Biofuels, their benefits and challenges for developing countries

Biofuels have a huge potential to help countries reduce carbon emissions and over reliance on fossil fuels. However, one of the reasons there has been resistance is that they can lead to a shortage of food since they can promote a tendency of crops being grown purely for biofuel production instead of food. With a lot of care to ensure that the negative environmental outcomes do not cancel out the benefits, biofuels can help developing countries increase their energy security.

With most developing countries suffering a huge energy crisis, it is hard to ignore biofuels as an additional source of energy. One of those countries is Uganda where a number of initiatives are already underway to promote production of biofuels.

In June this year, Uganda’s cabinet approved the Biofuels Bill 2015, a legal framework that could facilitate blending of biofuels with petroleum products. When put into place, the policy will make it compulsory for industry players to blend biofuels and fossil fuels. Not only will the initiative improve the country’s energy security and facilitate utilization of biofuels,  it will also increase the life of the country's recently discovered oil reserves by way of partial substitution.
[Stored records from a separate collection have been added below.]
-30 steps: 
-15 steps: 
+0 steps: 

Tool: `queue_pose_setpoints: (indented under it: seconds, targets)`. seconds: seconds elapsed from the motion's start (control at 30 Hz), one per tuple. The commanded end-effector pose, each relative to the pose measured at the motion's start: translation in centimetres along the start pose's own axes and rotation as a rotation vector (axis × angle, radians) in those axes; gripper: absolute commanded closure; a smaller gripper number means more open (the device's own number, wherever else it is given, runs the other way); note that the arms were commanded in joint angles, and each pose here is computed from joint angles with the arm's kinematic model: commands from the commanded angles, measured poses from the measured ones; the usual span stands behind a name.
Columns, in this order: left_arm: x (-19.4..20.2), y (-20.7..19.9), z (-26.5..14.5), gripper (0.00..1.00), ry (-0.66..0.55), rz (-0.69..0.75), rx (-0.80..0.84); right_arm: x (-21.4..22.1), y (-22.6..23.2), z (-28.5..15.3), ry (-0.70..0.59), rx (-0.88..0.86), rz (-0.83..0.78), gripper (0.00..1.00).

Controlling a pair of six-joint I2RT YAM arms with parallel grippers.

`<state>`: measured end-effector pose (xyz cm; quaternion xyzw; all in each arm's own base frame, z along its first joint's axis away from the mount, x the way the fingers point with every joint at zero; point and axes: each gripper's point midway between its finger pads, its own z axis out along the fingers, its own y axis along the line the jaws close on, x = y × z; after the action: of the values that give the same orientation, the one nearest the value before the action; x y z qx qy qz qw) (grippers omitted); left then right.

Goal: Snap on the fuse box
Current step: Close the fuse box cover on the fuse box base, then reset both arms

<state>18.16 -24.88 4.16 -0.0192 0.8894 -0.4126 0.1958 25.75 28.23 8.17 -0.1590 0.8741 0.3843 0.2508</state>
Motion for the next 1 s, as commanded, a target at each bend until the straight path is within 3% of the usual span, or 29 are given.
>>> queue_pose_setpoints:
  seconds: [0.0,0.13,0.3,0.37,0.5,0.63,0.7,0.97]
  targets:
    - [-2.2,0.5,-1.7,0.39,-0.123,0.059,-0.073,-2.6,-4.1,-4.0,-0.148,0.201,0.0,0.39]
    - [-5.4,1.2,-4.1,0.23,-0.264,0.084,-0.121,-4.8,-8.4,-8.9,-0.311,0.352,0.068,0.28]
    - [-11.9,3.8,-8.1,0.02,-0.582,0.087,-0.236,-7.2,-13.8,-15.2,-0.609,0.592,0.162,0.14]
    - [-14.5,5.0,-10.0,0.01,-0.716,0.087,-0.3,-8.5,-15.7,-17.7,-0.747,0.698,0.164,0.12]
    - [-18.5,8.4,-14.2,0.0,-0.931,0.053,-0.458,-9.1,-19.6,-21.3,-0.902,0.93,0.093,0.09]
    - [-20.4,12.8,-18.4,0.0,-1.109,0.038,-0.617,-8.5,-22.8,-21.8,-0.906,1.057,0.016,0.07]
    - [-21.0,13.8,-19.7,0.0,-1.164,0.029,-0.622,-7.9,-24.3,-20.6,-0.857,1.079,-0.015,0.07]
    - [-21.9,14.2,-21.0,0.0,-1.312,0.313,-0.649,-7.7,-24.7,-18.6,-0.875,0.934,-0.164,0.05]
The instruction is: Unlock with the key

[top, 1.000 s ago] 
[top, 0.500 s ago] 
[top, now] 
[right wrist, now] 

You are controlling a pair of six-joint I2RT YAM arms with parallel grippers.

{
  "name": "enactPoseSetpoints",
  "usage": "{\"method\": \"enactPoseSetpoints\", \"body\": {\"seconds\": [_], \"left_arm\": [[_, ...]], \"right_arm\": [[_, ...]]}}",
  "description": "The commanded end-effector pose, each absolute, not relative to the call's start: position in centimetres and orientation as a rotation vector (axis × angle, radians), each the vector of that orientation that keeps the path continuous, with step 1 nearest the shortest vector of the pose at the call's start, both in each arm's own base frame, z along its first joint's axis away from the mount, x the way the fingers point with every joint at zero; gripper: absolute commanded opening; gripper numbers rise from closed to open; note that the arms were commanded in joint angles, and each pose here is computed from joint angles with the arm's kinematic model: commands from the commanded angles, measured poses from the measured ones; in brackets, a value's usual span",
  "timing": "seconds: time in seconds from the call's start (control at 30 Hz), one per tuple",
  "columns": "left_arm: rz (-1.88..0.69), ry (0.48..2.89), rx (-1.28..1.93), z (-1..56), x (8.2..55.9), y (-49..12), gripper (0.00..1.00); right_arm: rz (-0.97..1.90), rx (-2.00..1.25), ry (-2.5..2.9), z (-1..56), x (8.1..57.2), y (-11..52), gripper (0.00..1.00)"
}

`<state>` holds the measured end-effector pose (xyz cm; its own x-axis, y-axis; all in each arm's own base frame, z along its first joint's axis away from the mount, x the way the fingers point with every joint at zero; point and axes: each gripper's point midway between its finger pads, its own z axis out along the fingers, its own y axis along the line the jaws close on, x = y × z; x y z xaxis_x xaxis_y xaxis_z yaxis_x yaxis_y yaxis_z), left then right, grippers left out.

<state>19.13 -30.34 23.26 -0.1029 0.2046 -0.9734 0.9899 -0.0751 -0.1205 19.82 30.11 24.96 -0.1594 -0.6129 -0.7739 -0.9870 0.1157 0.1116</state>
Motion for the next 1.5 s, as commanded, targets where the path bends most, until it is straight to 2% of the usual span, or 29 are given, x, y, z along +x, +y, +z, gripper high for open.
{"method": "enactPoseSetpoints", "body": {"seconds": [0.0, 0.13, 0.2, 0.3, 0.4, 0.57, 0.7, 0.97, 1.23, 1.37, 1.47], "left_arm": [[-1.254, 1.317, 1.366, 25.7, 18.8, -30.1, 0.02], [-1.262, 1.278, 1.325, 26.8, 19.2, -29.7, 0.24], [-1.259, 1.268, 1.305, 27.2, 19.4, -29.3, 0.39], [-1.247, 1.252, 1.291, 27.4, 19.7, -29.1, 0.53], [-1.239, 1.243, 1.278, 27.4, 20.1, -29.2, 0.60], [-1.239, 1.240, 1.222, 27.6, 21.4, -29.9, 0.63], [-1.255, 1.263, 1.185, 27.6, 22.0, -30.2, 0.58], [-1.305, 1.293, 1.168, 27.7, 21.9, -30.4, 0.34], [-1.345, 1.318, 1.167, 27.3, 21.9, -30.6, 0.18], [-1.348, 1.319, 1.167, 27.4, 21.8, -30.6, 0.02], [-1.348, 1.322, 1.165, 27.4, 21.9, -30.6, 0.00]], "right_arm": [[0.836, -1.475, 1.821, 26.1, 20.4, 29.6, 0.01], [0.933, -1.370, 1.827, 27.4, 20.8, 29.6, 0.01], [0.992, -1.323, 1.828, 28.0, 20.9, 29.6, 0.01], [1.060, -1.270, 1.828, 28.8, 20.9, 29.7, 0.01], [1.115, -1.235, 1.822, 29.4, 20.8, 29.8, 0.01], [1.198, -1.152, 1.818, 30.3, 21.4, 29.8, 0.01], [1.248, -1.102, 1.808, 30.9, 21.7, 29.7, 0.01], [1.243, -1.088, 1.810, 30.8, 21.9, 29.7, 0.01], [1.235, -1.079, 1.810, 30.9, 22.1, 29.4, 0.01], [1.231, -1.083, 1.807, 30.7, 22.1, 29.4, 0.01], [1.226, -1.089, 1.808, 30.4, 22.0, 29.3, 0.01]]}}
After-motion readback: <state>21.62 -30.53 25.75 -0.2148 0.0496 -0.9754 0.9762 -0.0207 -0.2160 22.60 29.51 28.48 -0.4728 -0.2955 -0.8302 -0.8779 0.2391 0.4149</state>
Uganda is planning to support developers of fossil fuels in order to promote the sector further and this carries a huge potential in regard to promoting local incomes in the rural areas. The government has said that promoting biofuel initiatives will boost rural earnings and increase employment opportunities by supporting the agro-processing sector. According to a report that sought to analyze whether biofuels would help the country's energy agenda, biofuels can help Uganda reduce reliance of fuel importation among other benefits.

Environmental benefits of biofuels

Biofuels produce significantly less greenhouse gas emissions than fossil fuels although the method used determines whether those benefits are finally achieved. This is probably the biggest reason for their continued search over the fossils alternatives. Besides, the sources of biofuels are locally available and renewable. Biofuels are also cleaner and a safer alternative healthwise because they produce lesser toxins.

If exploited wisely, biofuels certainly fit in the low carbon emission agendas being aggressively pursued today by many developing nations. They can be used to replace extensive use of charcoal and energy sources that promote deforestation and thus reduce environmental pollution and degradation. Biofuels can be used to complement other sources of renewable energy. Not only can it help countries meet future pressing energy demand - which was projected to reach 35,000MW by 2015 and 1,809mwh in 2025 in Uganda - but also increase the amount of renewables in the energy mix. Uganda, which is targeting to produce 61% of energy from renewables by 2017, can partially bank on biofuels to reach that target, although promoting other sources of renewable energy such as wind and solar is important.

Biofuel challenges and the way forward

However, it is necessary to ensure that the production of biofuels is checked to ensure it does not lead to food shortages, water shortages, high food prices, deforestation, hasten climate change and other ecological damages. There is no doubt that every renewable energy source need be pursued with an aim to maximizing overall benefits and so the way forward remains how to harness benefits of biofuels while checking out the negative outcomes. In fact, biofuels carry many unique benefits not afforded by other energy sources, thus having it in the energy mix in a country can prove beneficial.

Although growing crops specifically for biofuels seems to have its own challenges, development of second generation bioenergy sources (waste biomass) can be very helpful in that regard. Production of biofuels from second generation sources such as woody crops, agricultural residues and waste minimizes pressure on diverting food crops for biofuels. This can help avoid food shortages and high food prices.

Jatropha plantation in Uganda: The plant is to be used in production of biofuels in the country

Jatropha plantation in Uganda: The plant is to be used in production of biofuels in the country

In addition to using second generation bioenergy sources, biofuels must not be pursued with an overall agenda to totally replace fossil fuels, given their associated disadvantages. Besides, developing countries such as Uganda are banking on recent oil discoveries to drive their economic development. Countries targeting to gain the said benefits can continue pursuing policies that limit production of biofuels from food crops. For instance, the various feedstocks for biofuel production in Uganda include soyabeans, palm oil, giant king grass and jastropha - and the most versatile would be Jatropha since it is suitable for Uganda soil.

Limiting production of biofuels from some food crops, for instance, can reduce the risk of rising food prices and shortages, that could occur if land is extensively used for production of food crops diverted purposely for biofuel production. Another way is to map out lands and delinate which biofuel crops are to be grown and where they perform better. If the situation is left unchecked, there is no doubt that vast lands would be needed for growing crops for biofuel production, which (without mapping) encourages deforestation, a huge catalyst for negative climate change.